EXERCISE OBJECTIVE
The response consists of the lines from the start of the material below through the line holding "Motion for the", repeated word for word and without pictures.

————

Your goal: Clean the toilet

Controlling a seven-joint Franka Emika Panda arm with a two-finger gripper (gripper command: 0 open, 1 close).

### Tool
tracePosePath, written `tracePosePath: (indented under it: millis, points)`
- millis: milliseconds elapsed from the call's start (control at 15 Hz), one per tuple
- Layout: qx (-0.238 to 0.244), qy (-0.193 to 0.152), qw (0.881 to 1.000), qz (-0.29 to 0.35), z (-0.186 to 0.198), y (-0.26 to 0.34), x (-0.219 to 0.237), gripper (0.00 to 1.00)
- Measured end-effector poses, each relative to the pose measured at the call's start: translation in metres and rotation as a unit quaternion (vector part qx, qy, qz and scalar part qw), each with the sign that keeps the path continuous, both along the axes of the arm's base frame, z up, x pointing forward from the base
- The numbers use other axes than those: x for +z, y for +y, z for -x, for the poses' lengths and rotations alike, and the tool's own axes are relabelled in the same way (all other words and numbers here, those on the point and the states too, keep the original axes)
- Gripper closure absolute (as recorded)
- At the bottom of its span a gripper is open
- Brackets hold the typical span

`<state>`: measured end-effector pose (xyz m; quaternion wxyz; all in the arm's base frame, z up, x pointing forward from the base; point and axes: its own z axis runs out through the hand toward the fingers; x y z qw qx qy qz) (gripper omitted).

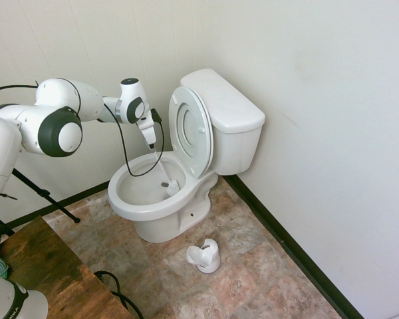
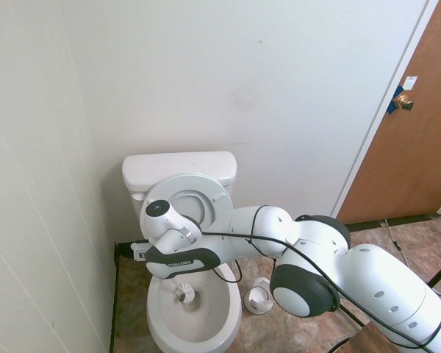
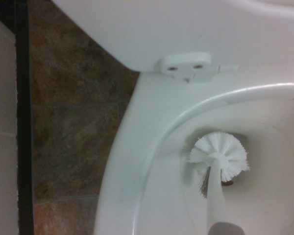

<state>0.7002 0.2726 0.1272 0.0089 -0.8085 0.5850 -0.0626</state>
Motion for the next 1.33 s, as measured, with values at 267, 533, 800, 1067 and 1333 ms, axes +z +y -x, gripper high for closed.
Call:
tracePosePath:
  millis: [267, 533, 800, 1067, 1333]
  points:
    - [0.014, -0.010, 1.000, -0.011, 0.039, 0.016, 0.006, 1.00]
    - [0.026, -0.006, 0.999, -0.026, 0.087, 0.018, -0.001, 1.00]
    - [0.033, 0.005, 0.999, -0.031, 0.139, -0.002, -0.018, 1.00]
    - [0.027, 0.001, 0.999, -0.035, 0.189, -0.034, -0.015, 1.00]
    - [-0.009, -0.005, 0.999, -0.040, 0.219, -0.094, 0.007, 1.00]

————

WRITTEN REPLY
Your goal: Clean the toilet

Controlling a seven-joint Franka Emika Panda arm with a two-finger gripper (gripper command: 0 open, 1 close).

### Tool
tracePosePath, written `tracePosePath: (indented under it: millis, points)`
- millis: milliseconds elapsed from the call's start (control at 15 Hz), one per tuple
- Layout: qx (-0.238 to 0.244), qy (-0.193 to 0.152), qw (0.881 to 1.000), qz (-0.29 to 0.35), z (-0.186 to 0.198), y (-0.26 to 0.34), x (-0.219 to 0.237), gripper (0.00 to 1.00)
- Measured end-effector poses, each relative to the pose measured at the call's start: translation in metres and rotation as a unit quaternion (vector part qx, qy, qz and scalar part qw), each with the sign that keeps the path continuous, both along the axes of the arm's base frame, z up, x pointing forward from the base
- The numbers use other axes than those: x for +z, y for +y, z for -x, for the poses' lengths and rotations alike, and the tool's own axes are relabelled in the same way (all other words and numbers here, those on the point and the states too, keep the original axes)
- Gripper closure absolute (as recorded)
- At the bottom of its span a gripper is open
- Brackets hold the typical span

`<state>`: measured end-effector pose (xyz m; quaternion wxyz; all in the arm's base frame, z up, x pointing forward from the base; point and axes: its own z axis runs out through the hand toward the fingers; x y z qw qx qy qz) (gripper omitted).


<state>0.7002 0.2726 0.1272 0.0089 -0.8085 0.5850 -0.0626</state>
Motion for the next 1.33 s, as measured, with values at 267, 533, 800, 1067 and 1333 ms, axes +z +y -x, gripper high for closed.

The output as shown is complete.